Attack of the midges
I slept late so didn't leave the campsite until 10am. It started raining as I climbed up the hill from Scourie. It wasn't heavy rain but enough to need waterproofs.
At one point along the way, I was joined by a serious cyclist on a road bike who road next to me asking about my trip. The conversation came to an end when his two support cars came by and told him to get a move on. Perhaps he was trying to set a record for the North Coast 500. If he was, I hope our conversation didn't affect it.
Down a hill took me to Unapool and the Rock Stop. I stopped and had tea and cake. I was joined by a cyclist from Coventry who had left his phone there yesterday and had had to backtrack for it. In chatting, and looking at the exhibition about the Geopark, I lost a couple of hours. I got on my way again and took the coast road. This was part of the North Coast 500 too so had lots of tourists on it. It was a single track road and was extremely hilly with some 25% gradients. My speed was cut dramatically by headwind, hills, and needing to stop constantly to let cars ahead and behind pass me. Half the vehicles were from the Netherlands. I got more and more frustrated with the tourist vehicles as time went on.
I stopped in the rain to make fried egg and brie sandwiches in the hope that would make me less annoyed. It didn't. Perhaps tourists should be given a special test before they are allowed to drive the Highlands. It is very hard to get going again when you are made to stop on a laden bike on a hill.
I visited a secret garden tearoom for tea to recover from the hills. I didn't recover. As the road and hills went on I got more exhausted. I had hardly covered much distance today but was shattered. So much for my dad telling me it wouldn't be as bad as Norway. It might be worse.
I took a detour to ? along twisty single track roads still full of annoying drivers. As I reached the campsite the rain set in again. It looked grim. I asked at the Youth Hostel but that was too much. The lady at the Youth Hostel said it would get flatter after Lochinver. I pressed on despite feeling close to collapse.
At Lochinver everything was shut because it was getting on for 7pm. I carried on. Up I went. Where was this flat. I passed a bookshop my dad had insisted I visit. It was closed and I wasn't hanging around for the morning as midges descended in the 30 seconds I stopped to read the sign. Up I went some more. Every time I found a spot for wild camping the midges descended within 30 seconds. The air was thick with them. My head net was at the bottom of a pannier and I knew I'd be horribly bitten by the time I got it out. On I rode.

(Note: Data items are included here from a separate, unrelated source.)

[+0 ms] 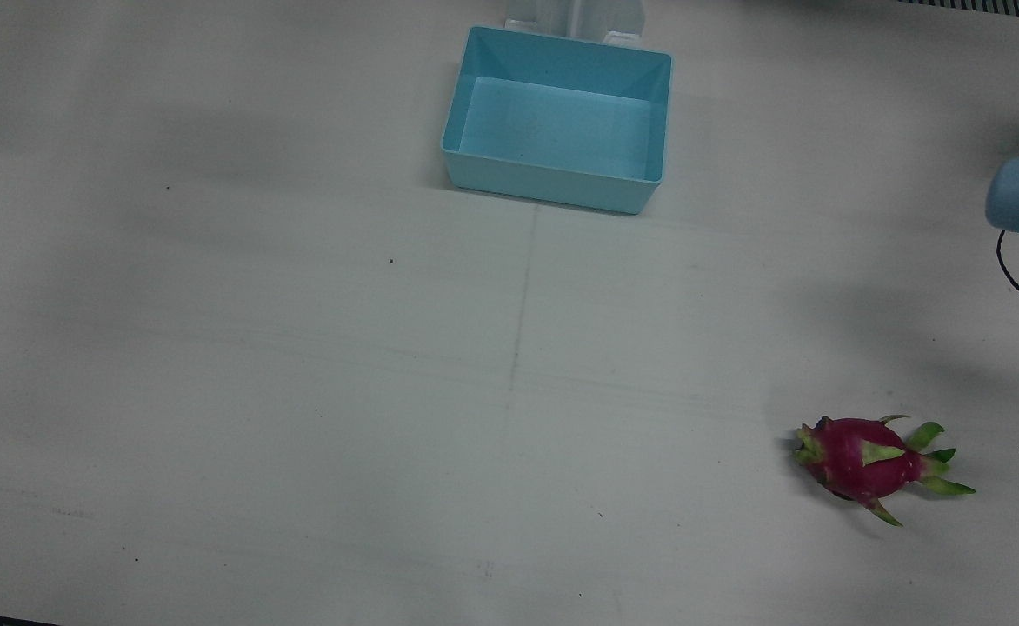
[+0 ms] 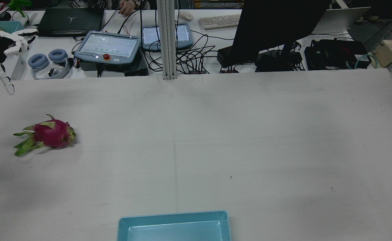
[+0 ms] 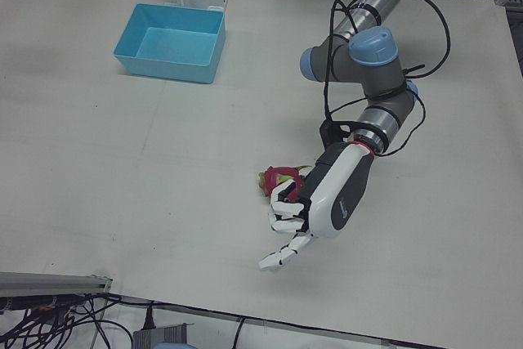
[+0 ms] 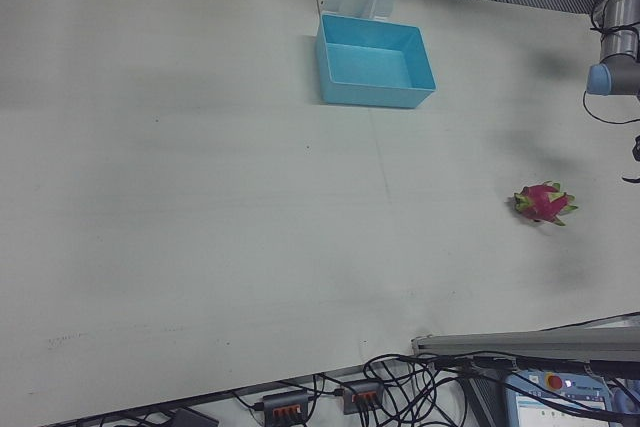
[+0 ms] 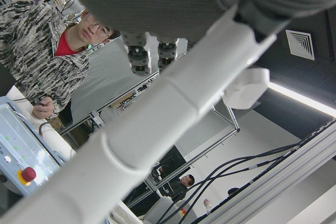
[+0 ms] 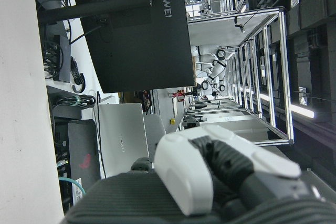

As I reached a fork in the road I realised I was running out of water and wasn't going to reach a campsite tonight. There was a house so I asked there and they filled it for me. Going left along the south side of Stac Pollidah I saw a flat spot with short grass. Perhaps I'd be lucky. Nope. I putting my tent up I was mobbed by tens of thousands of midges. Somehow they seemed to get inside my head net too and I nearly started choking on them. I had to keep running away from my tent to try to get away from them for a breather. It was horrible. I was being bitten. Eventually, with the inner attached I threw everything inside and dove in after it all. I was joined by a good few thousand midges before I could zip the door closed. I spent the next half hour systematically killing every last midge - hopefully - that was inside with me. Outside was swarming. I could see parts of my tent were black with them. There were so many I could even hear them. It sounded like rain landing on my tent. I cooked dinner inside my tent. I can't leave now. I am now trapped here in my bubble of midge free tent inner. How will I leave? I don't know. That is a problem for tomorrow. I hope it will either be raining or windy or both.